The copy you give must match the listing below exactly and contain no pictures.
═══ DATASET SECTION ═══
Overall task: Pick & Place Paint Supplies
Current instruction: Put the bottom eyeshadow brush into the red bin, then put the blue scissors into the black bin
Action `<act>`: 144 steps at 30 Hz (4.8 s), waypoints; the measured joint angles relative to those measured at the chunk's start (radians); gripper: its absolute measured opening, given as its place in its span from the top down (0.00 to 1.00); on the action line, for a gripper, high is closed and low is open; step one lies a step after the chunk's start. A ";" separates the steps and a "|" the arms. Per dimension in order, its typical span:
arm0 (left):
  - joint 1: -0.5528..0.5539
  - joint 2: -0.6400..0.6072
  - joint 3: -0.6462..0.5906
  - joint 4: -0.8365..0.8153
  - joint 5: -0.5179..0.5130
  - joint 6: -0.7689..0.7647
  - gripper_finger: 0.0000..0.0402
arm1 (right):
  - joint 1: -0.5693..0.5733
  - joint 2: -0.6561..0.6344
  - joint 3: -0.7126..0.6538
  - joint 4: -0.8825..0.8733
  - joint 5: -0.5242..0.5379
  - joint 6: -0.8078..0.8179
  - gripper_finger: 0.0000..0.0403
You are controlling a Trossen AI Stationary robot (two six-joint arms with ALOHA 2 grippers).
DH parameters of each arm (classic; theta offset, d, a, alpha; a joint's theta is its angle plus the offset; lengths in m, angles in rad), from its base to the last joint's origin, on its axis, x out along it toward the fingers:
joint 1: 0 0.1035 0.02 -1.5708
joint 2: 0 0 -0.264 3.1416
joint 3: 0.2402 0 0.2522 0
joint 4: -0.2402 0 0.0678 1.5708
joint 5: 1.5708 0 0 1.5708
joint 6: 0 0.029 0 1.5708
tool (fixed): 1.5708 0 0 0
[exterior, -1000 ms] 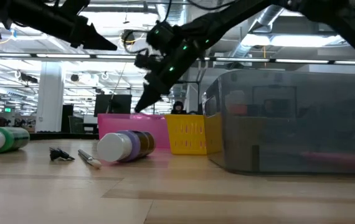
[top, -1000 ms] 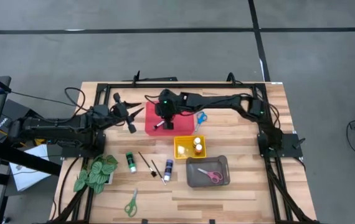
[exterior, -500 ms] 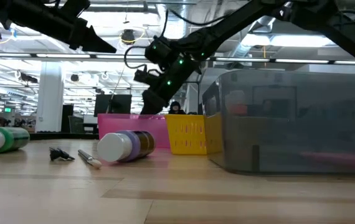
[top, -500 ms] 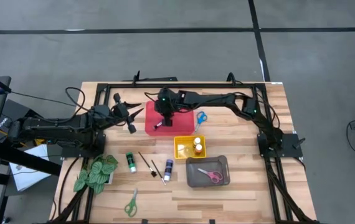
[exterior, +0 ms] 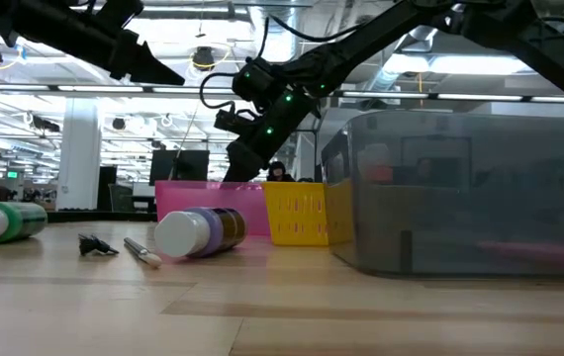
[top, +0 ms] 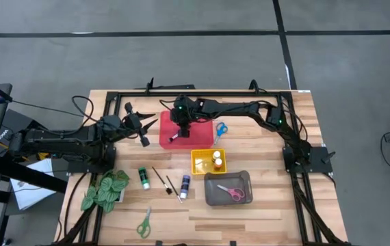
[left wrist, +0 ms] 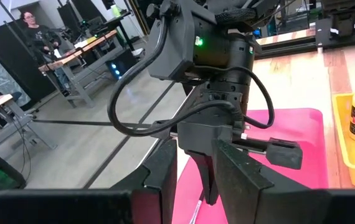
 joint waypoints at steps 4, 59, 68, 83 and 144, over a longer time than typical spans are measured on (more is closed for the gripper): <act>0.000 0.000 0.000 0.000 0.000 0.000 0.76 | -0.004 0.000 0.000 -0.001 0.000 0.000 0.94; -0.002 0.000 0.000 -0.007 0.034 0.000 0.76 | 0.632 -0.736 -0.459 -0.320 0.564 0.567 0.75; -0.021 0.000 0.000 -0.007 0.034 -0.015 0.76 | 0.749 -1.152 -0.986 0.158 0.701 0.630 0.75; -0.068 0.000 0.000 0.073 0.034 -0.015 0.76 | 0.712 -1.392 -1.249 0.197 0.977 0.823 0.75; -0.068 0.000 0.000 0.121 0.034 -0.042 0.76 | -0.057 -0.564 -0.925 -0.227 0.385 1.055 0.75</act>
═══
FINISHED TASK
Overall task: Pick & Place Paint Supplies
Current instruction: Put the bottom eyeshadow brush into the red bin, then put the blue scissors into the black bin
Action `<act>`: 144 steps at 30 Hz (4.8 s), waypoints; the measured joint angles relative to those measured at the chunk's start (radians); gripper: its absolute measured opening, given as its place in its span from the top down (0.00 to 1.00); on the action line, for a gripper, high is closed and low is open; step one lies a step after the chunk's start. A ";" separates the steps and a "|" the arms. Per dimension in order, its typical span:
arm0 (left):
  - joint 1: -0.5528..0.5539
  - joint 2: -0.6400..0.6072
  - joint 3: -0.6462..0.5906
  - joint 4: -0.8365..0.8153
  - joint 5: -0.5179..0.5130
  - joint 6: -0.7689..0.7647
  - gripper_finger: 0.0000..0.0402
arm1 (right):
  - joint 1: -0.5693..0.5733
  - joint 2: -0.6561..0.6344
  - joint 3: -0.7126..0.6538
  - joint 4: -0.8825..0.8733
  - joint 5: -0.5242..0.5379
  - joint 6: -0.8078..0.8179
  - gripper_finger: 0.0000..0.0403
You are controlling a Trossen AI Stationary robot (two six-joint arms with ALOHA 2 grippers).
DH parameters of each arm (classic; theta offset, d, a, alpha; a joint's theta is its angle plus the offset; lengths in m, angles in rad), from its base to the last joint's origin, on its axis, x out along it toward the fingers:
joint 1: 0 0.1035 0.02 -1.5708
joint 2: 0 0 -0.264 3.1416
joint 3: 0.2402 0 0.2522 0
joint 4: -0.2402 0 0.0678 1.5708
joint 5: 1.5708 0 0 1.5708
joint 6: 0 0.029 0 1.5708
tool (fixed): 1.5708 0 0 0
[exterior, -1000 ms] 
[top, -1000 ms] 
[exterior, -500 ms] 
[top, -500 ms] 
[exterior, +0 ms] 
[top, +0 ms] 
[left wrist, +0 ms] 
 joint waypoints at steps 4, 59, 68, 83 and 144, over a longer time than typical spans are measured on (more is closed for the gripper): <act>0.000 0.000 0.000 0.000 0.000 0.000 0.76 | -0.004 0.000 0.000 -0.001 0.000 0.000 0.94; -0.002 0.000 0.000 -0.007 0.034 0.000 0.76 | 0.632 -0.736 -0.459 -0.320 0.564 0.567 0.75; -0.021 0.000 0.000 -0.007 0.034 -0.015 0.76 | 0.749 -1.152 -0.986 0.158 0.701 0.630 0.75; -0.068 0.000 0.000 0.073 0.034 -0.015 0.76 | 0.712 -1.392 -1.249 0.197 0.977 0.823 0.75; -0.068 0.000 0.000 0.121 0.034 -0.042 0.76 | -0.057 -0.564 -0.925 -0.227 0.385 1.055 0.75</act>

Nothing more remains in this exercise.